‘Tis the Season for a Multitude of Mushrooms By RON SULLIVAN Special to the Planet

Tuesday January 10, 2006

Instead of trees this week, I’m going to talk about something bigger: mushrooms.They’re popping up all over since the major rains, and in bewildering variety. For pete’s sake, don’t be inspired to go on a mushroom-eating binge because they look so pastry-pretty. The old saw goes; “There are old mushroom hunters and there are bold mushroom hunters, but there are no old, bold mushroom hunters.” Think agonizing death in a pool of your own various wastes. Think liver transplant. Think never being able to have another beer if you do survive. Got that?  

But look at them! 

They’re gorgeous. I’ve seen them in classic mushroom shapes, in banded fans, in brilliant glistening globs, in wavy combs, and in the rather startling shapes that give rise, so to speak, to the species name of one, Phallus impudicans, commonly known as the stinkhorn.  

They’re colorful. They come in white and gray and various shades of brown and russet, in maroon, burgundy, scarlet, orange, yellow, even blue. They’re ubiquitous, too. There’s a lemon-yellow cluster right now in my dining room, emerging jauntily from the base of the Yule tree’s pot. (It’s a live redwood that lives in the backyard most of the year.) We’ve entertained clusters of Peziza domiciliana in the bathroom caulking; the species’ major habitat is the North American bathroom. Once, though, we had it growing in the floor carpet of our pickup truck.  

When you see them popping up on the grass, mushrooms are telling you two things: it’s wet—either poor drainage or just constant rain—and there’s decomposing plant matter there. This is a problem if it’s your oak tree and the fungus is Armilliaria, but not so much if it’s just some random instrument of composting on the wood-chip mulch. 

They’re not plants. It’s not just that they lack chlorophyll; more basically, they have cell walls like plants (rather than cell membranes like us animals) but the walls are made of chitin, like, say, shrimp shells. Fungi are their own separate “kingdom” (and there are more of those than you’d think, several all-unicellular).  

What you see above ground is just the reproductive organs, and they reproduce in dizzyingly complex fashions; four or five “genders” can be present. (Actually, I’ve seen the allegation that mushrooms have 36,000 sexes, but I’d want to see some definitions.) The spores they shed push out mycelial threads that can mate with other threads—sometimes with fertile results, sometimes not—in several ways. The spores, like our ova and sperm, have only a half set of chromosomes—they’re called “haploid.” They can join with one or more other threads in various ways, in effect giving some offspring three parents: two for the chromosomes and another for the cytoplasm, the part of each cell outside the nucleus.  

When two compatible haploid spores meet, they effectively merge into one cell that still keeps two nuclei. These can split into two cells with four nuclei, and so on. This gives the organism an advantage—it can grow faster, since instead of stretching one cell over a gap it can just multiply cells.  

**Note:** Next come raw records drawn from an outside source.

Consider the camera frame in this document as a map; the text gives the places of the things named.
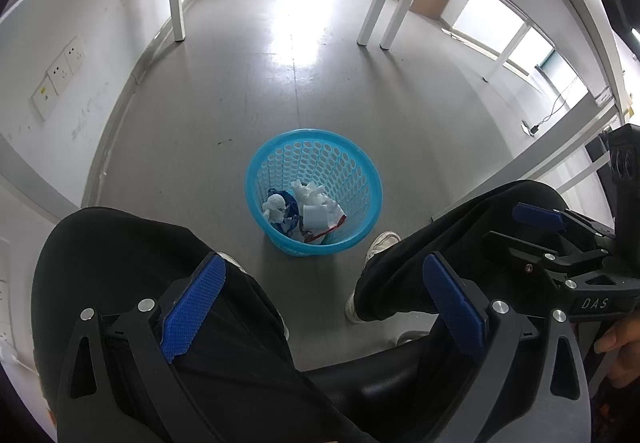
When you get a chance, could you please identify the white tissue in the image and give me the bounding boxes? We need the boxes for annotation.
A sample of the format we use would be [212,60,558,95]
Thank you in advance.
[292,180,335,207]

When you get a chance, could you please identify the person's right hand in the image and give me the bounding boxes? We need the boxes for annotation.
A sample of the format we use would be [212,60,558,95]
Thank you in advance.
[594,319,640,390]

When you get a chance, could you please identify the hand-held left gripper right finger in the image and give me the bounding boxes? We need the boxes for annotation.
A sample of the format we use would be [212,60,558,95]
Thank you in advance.
[422,251,591,443]

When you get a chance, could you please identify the person's white shoe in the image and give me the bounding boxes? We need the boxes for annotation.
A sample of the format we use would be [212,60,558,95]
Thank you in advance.
[215,250,247,275]
[344,230,402,323]

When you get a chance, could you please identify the blue wrapper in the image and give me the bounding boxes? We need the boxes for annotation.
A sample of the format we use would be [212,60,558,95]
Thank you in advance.
[269,190,302,232]

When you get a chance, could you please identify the blue plastic mesh basket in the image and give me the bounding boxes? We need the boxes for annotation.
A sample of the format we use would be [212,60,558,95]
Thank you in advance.
[244,128,384,258]

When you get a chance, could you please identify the red white packet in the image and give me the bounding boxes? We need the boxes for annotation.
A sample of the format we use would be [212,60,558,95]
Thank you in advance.
[301,209,347,245]

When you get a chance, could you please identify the person's left white shoe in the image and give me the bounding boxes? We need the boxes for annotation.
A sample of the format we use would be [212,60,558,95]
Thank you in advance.
[215,250,247,275]

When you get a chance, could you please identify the black cable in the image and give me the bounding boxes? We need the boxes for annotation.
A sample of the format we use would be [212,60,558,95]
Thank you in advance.
[520,77,592,137]

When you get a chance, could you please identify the person's right forearm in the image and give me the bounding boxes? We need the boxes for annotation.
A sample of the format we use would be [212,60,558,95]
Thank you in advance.
[594,383,632,443]

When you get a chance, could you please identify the black chair seat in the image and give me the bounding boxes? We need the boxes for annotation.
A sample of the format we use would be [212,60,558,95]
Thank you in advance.
[299,337,511,430]

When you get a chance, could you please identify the white wall socket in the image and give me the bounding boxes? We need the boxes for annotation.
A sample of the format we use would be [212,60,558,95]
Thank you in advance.
[63,35,86,74]
[31,73,59,120]
[47,54,72,97]

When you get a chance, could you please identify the person's right white shoe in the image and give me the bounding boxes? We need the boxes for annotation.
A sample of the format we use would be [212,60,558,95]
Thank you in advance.
[344,230,402,323]

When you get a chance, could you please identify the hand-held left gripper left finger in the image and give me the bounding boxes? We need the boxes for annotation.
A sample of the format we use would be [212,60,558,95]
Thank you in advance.
[56,253,227,443]

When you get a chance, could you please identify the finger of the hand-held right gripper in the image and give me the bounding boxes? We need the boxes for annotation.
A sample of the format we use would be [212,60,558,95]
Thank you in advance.
[514,202,616,250]
[481,229,609,282]

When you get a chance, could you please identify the person's black pants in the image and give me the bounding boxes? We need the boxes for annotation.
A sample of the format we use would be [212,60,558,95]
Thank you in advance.
[31,180,573,443]

So you get those fuzzy patches … Have I mentioned that the weird science experiments on the leftovers in the fridge are generally fungi too? Anyway, these patches can grow rapidly, meet other compatible fuzzy patches, grow “clamp connections” between themselves (this gets kinkier as you learn more about it) and complete mating.  

Keep the kids out of the fridge! Better be ready to have a family discussion about what’s happening on the mulch out back, too. 

There’s a great account of this on the Web at the Shroomery site—www.shroomery.org—and I take the blame for any errors here in trying to fit that into my space.  

But did I say “something bigger” at the top? Yes. Those toadstools and fairy rings are only a small part of the fungus they represent. The actual organism is below ground, spread out as a net of myceliae. There’s an Armillaria in Malheur National Forest in eastern Oregon that’s three and a half miles across, covers 2,200 acres, and is at least 2,400 years old. It might be 7,200 years old. That would make it the oldest known organism on Earth, as well as the biggest.